## YOUR INSTRUCTIONS
Skip any pictures. Repeat the data exactly, from its first line through the line that holds "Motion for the", both included.

## THE DATA
**********

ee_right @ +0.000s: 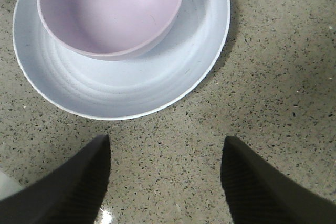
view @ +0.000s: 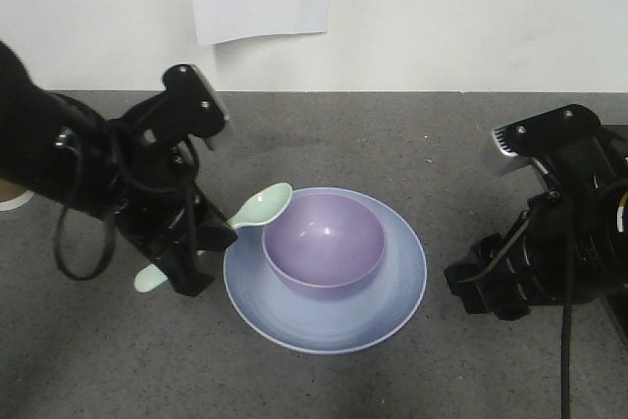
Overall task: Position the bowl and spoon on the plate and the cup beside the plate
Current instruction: 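Move the left gripper with the green spoon over the bowl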
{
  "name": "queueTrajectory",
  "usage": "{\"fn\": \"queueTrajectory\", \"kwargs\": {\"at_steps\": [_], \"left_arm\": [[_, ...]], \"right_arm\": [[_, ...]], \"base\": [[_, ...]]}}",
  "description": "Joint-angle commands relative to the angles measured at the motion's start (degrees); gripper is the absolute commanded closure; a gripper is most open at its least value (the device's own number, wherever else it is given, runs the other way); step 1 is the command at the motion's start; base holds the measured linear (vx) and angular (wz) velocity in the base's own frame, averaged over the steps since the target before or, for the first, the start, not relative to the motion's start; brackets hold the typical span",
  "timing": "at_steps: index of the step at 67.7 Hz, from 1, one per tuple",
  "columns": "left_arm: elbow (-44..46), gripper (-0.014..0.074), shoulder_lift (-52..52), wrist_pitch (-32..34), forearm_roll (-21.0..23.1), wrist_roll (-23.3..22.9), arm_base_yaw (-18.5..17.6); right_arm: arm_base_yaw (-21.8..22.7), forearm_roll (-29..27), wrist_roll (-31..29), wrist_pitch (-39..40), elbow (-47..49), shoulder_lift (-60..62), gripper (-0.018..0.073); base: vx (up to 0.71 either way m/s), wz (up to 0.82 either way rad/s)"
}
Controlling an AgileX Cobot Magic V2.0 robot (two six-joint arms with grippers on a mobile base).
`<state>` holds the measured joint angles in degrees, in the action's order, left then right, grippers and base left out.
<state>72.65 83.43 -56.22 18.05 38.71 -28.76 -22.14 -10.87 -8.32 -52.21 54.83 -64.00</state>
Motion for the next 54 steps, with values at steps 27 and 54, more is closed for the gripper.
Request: {"fn": "queueTrajectory", "kwargs": {"at_steps": [27,54], "left_arm": [[14.99,0.0546,12.36,0.67,-22.73,-10.11,-14.12],[17.06,0.0542,18.26,0.95,-34.94,-11.85,-18.17]], "right_arm": [[0.27,-0.33,-0.31,2.76,1.41,1.23,0.0103],[0.27,-0.33,-0.31,2.76,1.41,1.23,0.0103]], "base": [[0.00,0.00],[0.00,0.00]]}}
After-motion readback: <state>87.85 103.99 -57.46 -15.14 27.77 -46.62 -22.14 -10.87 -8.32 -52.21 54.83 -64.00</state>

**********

## EXERCISE RESPONSE
ee_right @ +0.000s: 
view @ +0.000s: 
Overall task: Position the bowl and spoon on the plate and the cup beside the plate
Current instruction: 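Move the left gripper with the green spoon over the bowl
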{
  "name": "queueTrajectory",
  "usage": "{\"fn\": \"queueTrajectory\", \"kwargs\": {\"at_steps\": [_], \"left_arm\": [[_, ...]], \"right_arm\": [[_, ...]], \"base\": [[_, ...]]}}",
  "description": "Joint-angle commands relative to the angles measured at the motion's start (degrees); gripper is the absolute commanded closure; a gripper is most open at its least value (the device's own number, wherever else it is given, runs the other way); step 1 is the command at the motion's start; base holds the measured linear (vx) and angular (wz) velocity in the base's own frame, averaged over the steps since the target before or, for the first, the start, not relative to the motion's start; brackets hold the typical span",
  "timing": "at_steps: index of the step at 67.7 Hz, from 1, one per tuple",
  "columns": "left_arm: elbow (-44..46), gripper (-0.014..0.074), shoulder_lift (-52..52), wrist_pitch (-32..34), forearm_roll (-21.0..23.1), wrist_roll (-23.3..22.9), arm_base_yaw (-18.5..17.6); right_arm: arm_base_yaw (-21.8..22.7), forearm_roll (-29..27), wrist_roll (-31..29), wrist_pitch (-39..40), elbow (-47..49), shoulder_lift (-60..62), gripper (-0.018..0.073); base: vx (up to 0.71 either way m/s), wz (up to 0.82 either way rad/s)"
}
Controlling an AgileX Cobot Magic V2.0 robot (two six-joint arms with grippers on a mobile base).
`<state>` holds the measured joint angles in degrees, in the action's order, left then right, grippers and base left out.
<state>72.65 83.43 -56.22 18.05 38.71 -28.76 -22.14 -10.87 -8.32 -52.21 54.83 -64.00</state>
Motion for the next 54 steps, with values at steps 27 and 54, more is closed for the gripper.

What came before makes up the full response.